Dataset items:
BEGIN

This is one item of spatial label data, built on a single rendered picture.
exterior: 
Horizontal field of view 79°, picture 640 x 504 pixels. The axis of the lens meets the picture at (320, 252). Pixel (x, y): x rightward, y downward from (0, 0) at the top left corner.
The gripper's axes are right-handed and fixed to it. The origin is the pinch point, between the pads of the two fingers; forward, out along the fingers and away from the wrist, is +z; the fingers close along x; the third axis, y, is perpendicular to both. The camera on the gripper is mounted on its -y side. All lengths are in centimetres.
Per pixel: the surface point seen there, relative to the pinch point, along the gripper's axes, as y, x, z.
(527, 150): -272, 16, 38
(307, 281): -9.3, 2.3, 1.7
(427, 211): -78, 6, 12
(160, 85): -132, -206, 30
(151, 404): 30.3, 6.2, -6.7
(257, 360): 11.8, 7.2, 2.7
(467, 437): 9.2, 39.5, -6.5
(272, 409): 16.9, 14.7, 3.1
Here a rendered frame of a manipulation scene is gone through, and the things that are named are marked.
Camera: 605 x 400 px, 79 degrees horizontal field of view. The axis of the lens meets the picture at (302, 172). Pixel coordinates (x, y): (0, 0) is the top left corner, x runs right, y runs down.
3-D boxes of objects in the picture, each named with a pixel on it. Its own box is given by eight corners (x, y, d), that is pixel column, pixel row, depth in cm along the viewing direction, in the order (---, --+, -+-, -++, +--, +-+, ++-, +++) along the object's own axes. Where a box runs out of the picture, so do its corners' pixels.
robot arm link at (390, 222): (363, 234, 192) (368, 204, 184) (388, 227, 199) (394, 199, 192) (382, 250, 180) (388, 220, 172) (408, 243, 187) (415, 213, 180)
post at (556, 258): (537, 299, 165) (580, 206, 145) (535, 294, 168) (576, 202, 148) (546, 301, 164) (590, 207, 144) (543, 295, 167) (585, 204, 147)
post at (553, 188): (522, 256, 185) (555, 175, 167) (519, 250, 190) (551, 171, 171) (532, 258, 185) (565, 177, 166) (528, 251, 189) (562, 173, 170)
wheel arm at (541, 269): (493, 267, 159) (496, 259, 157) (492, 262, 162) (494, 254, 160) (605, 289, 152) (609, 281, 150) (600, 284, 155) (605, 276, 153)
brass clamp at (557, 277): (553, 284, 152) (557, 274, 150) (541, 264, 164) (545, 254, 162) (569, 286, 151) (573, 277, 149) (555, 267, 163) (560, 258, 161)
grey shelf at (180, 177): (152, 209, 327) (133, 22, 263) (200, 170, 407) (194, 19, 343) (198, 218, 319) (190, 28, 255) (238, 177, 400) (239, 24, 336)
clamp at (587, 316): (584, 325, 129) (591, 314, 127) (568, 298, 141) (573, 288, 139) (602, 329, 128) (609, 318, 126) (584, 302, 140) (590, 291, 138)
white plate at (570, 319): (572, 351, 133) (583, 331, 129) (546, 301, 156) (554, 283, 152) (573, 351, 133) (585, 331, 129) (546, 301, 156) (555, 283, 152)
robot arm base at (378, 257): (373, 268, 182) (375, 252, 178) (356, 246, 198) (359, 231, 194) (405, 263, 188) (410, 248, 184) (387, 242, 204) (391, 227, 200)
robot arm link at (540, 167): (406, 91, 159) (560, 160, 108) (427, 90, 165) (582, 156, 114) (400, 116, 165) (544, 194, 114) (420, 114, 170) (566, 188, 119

END

[WORK TO COMPLETE] Provide solely the number of lines in the data that include the word "robot".

[RESPONSE] 3